Edgar Nikephoros Huntinger, private investigator, awoke to a rainy morning. He got up and washed and dressed. He went into the kitchen, and whisked an omelet, made toast, and a pot of coffee. As he ate, he thought of the unresolved case of Constance Livingston. What would have happened if he’d found her son’s father? Memory of the phone call rose in his mind as he recalled Constance Livingston telling him to end the investigation because there was no longer a reason to find the father. Was there something he missed? Would her son had lived? He got up and washed the dishes. He did not ignore a gut feeling, as was a rule. He went into his office and took out his files. He recalled last July as he read his notes:

Tuesday, July 27

 Huntinger had been irritable with the problem that plagued him most days, of presenting Amaltheia with engagement. How could he seriously consider it when his life still posed danger to a wife? It was then that the persistent shrill of the telephone added to his irritability. He grabbed the receiver. “Huntinger,” he snapped.

           “Mr. Huntinger, my name is Constance Livingston. I would like to make an appointment to discuss a problem. It’s important that I find the father of my son.”

           “Can you meet me at Arby’s at six o’clock tomorrow evening?” Huntinger said as he lowered his tone.

           “Yes. How will I know you?”

           “I’ll be sitting in the last booth. I’ll have on a light blue shirt with big white flowers, and white slacks.”

           “Thank you, Mr. Huntinger. I’ll be dressed in a pink and white summer dress.”

           “You’re welcome, Ms. Livingston. I’ll see you tomorrow.”

           Huntinger hung up. He decided he wouldn’t charge her for the consultation because he didn’t have a case at present, and he could certainly afford it. Besides, missing persons cases always intrigued him because each one had its own flavor. In good spirits, Huntinger went jogging.

Wednesday, July 28

           Huntinger saw her immediately. She looked around and seeing him crossed the room. She had thick dark hair pulled into a bun. Age was beginning to show around sad large brown eyes, set in a small brown face. He stood up as she approached. He extended his hand, which she clasped with a strong hand.

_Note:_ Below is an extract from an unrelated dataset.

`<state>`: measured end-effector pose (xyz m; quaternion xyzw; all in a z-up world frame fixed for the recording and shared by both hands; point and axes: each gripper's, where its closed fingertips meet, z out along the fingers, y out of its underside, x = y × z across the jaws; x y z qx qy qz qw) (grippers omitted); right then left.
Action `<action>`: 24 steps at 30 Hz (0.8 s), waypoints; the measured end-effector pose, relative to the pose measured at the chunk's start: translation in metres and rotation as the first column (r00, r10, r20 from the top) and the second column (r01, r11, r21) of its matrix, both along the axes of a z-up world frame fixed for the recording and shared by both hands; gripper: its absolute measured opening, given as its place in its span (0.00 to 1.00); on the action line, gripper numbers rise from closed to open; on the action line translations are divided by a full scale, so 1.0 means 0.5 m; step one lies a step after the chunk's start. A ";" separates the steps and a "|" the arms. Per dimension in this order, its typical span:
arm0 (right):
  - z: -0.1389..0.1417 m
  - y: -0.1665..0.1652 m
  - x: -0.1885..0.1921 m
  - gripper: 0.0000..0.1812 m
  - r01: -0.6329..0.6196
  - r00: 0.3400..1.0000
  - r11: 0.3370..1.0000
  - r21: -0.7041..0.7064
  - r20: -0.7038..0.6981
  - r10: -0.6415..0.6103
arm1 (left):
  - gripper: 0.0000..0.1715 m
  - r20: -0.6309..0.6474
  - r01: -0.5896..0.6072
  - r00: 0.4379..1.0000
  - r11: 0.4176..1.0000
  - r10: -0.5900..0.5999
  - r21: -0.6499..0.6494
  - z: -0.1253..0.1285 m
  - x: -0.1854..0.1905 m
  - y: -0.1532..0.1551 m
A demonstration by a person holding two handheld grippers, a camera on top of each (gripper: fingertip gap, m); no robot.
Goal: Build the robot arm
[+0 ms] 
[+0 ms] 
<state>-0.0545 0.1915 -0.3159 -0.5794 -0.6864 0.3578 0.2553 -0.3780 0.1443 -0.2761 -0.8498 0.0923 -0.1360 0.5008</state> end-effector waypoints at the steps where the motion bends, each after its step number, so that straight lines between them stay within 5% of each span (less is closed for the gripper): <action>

           “I’m pleased to meet you, Miss Livingston,” he said. They sat down. A server arrived to take their order. “Will you have something to drink, Miss Livingston?”

           “I’ll just have water, please.”

           “I’ll have iced tea with lemon,’ Huntinger said. The server left.

           “Please tell me your problem, Ms. Livingston. And don’t worry, everything that you tell me will be confidential.” He took out a notebook and pen from his briefcase. The server returned with their beverages.

 Constance waited until she left. “My son is thirty years old. He’s been in constant trouble since he was twelve. He has a consistent drug problem, and he’s committed crimes because of it as you can imagine. I’m afraid he won’t reform and will die. He’s never known his father. I have thought of searching for him when he was a baby, but I didn’t have too much money. Now I have come into an inheritance. Even though my son is older now, I don’t want to lose hope that he can rehabilitate and change his life for the better. I know it’s a risk, but maybe knowing his father will affect him significantly in a positive way.”

           “Tell me about his father.”

           “Years ago, I was homeless. A kind man asked the owner of a hotel if he’d hire me for room and board. He agreed, and I made beds each morning.” She paused and creased her brow. “The name was Perishing or Pershing. They provided a room, breakfast, and a small salary. I went to a McDonalds nearby one day, and a man approached me. He was attractive, and I was lonely, so I agreed to see him. He came to the hotel, and I slept with him. My memory of him is vague. I know he was taller than I and he was Caucasian. I remember asking him his name. He said his name was Cormac, I think, but I’m unsure. I slept with him for two nights.

           “One day the owner called me and told me to leave. He wouldn’t give an explanation, so I asked for my salary, and I left. I called my mother and asked if I could return home. I gave birth to a beautiful blond boy and loved him instantly.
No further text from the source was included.